Under the bill, conservation projects would have to be on public land.

Local governments, colleges, or nonprofits could apply for state grants as long as they secure half of the funding from other sources.

The bill would also set aside up to $400,000 per year for agencies like the state Department of Natural Resources to pay for projects on state land.

Wisconsin Wildlife Federation Director George Meyer, who is a former DNR Secretary, said state parks could use the help given the DNR’s staffing cuts in recent budgets.

“There’s a tremendous backlog of land and water maintenance on DNR property,” Meyer said. “There was before the major cutbacks in employees and it’s just getting worse.”

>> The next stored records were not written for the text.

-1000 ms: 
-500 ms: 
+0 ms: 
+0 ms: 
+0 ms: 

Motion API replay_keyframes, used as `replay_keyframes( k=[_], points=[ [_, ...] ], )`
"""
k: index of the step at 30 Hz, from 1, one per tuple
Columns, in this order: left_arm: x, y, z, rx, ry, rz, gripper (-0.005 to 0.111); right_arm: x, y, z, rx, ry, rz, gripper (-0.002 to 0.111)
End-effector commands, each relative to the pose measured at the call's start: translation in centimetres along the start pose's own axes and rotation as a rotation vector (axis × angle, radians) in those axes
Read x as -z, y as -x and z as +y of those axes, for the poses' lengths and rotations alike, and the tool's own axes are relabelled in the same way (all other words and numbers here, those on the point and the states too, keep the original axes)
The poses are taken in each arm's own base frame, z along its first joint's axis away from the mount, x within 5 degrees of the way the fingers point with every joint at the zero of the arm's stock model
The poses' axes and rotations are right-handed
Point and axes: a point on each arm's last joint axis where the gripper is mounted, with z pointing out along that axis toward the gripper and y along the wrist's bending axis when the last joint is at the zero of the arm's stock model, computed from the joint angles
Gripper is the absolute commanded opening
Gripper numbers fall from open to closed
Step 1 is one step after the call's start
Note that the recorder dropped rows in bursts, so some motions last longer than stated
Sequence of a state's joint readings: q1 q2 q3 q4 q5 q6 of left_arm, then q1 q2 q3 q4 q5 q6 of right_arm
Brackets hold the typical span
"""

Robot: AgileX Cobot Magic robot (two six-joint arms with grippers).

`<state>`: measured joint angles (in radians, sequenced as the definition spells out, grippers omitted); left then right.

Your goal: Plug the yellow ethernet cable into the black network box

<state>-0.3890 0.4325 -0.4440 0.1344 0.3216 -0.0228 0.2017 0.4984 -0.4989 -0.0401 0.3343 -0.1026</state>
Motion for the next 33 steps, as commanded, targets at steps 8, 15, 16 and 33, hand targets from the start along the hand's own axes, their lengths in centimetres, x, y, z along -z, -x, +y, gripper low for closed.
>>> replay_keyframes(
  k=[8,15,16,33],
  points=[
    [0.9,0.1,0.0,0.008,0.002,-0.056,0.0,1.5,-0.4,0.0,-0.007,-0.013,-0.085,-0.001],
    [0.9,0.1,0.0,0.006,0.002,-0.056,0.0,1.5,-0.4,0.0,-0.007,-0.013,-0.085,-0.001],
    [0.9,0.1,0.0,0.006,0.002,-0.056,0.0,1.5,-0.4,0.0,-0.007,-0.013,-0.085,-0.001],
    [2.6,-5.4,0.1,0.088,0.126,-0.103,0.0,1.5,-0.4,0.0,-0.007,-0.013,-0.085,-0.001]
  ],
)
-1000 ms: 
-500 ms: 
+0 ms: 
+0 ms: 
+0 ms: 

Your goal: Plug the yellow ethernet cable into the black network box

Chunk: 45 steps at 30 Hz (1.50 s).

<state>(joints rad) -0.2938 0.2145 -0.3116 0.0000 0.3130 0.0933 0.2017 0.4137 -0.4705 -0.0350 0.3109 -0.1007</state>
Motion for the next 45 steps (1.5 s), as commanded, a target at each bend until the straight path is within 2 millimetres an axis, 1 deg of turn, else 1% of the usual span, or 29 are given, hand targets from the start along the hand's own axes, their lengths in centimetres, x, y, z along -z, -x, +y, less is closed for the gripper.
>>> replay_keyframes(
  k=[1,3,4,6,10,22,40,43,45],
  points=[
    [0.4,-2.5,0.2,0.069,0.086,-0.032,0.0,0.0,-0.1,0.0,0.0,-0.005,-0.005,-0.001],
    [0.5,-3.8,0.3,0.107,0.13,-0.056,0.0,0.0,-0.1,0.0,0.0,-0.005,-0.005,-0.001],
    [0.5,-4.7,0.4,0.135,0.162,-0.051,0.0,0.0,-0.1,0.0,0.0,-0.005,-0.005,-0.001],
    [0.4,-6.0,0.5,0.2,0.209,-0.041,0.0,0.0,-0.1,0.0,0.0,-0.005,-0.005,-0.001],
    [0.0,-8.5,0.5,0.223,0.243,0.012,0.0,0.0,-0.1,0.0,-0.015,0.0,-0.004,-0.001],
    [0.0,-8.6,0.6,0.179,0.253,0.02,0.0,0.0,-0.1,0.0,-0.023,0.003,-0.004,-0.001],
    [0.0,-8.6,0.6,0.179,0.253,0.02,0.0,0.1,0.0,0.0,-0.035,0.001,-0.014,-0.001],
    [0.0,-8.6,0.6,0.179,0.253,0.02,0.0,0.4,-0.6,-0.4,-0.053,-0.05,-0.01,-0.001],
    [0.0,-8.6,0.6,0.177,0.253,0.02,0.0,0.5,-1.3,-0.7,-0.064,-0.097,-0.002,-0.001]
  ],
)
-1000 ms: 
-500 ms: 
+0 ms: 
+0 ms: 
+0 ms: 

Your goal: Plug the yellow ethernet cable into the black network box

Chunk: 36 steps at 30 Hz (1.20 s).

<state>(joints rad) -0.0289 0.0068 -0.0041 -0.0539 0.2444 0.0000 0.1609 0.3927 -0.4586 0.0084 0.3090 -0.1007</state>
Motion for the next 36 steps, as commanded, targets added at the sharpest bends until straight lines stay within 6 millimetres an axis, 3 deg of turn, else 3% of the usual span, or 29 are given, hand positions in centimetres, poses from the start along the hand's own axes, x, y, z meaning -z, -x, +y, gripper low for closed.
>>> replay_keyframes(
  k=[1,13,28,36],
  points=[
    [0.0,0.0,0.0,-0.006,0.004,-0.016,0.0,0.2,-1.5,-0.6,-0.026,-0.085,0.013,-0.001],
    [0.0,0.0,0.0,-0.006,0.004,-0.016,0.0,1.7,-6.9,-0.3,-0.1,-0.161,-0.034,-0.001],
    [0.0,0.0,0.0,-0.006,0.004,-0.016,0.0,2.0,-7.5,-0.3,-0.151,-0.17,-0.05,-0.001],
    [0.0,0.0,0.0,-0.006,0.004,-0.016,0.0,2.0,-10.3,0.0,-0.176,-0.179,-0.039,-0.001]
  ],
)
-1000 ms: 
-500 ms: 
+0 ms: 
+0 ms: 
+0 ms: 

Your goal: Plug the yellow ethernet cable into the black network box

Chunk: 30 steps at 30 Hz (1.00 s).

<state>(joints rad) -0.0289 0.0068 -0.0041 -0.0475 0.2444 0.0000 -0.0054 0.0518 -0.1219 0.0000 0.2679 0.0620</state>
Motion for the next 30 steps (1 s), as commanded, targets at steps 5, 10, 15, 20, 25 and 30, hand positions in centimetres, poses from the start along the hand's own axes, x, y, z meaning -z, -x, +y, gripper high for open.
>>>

In addition to building trails, boardwalks and bridges, Wisconsin Conservation Corps projects could include reforestation, erosion control and historic site preservation.

Nobody testified against the plan and no groups have reported lobbying against it, although there’s no guarantee that it will pass before the Legislature adjourns in the next few months. Similar efforts have failed in recent legislative sessions.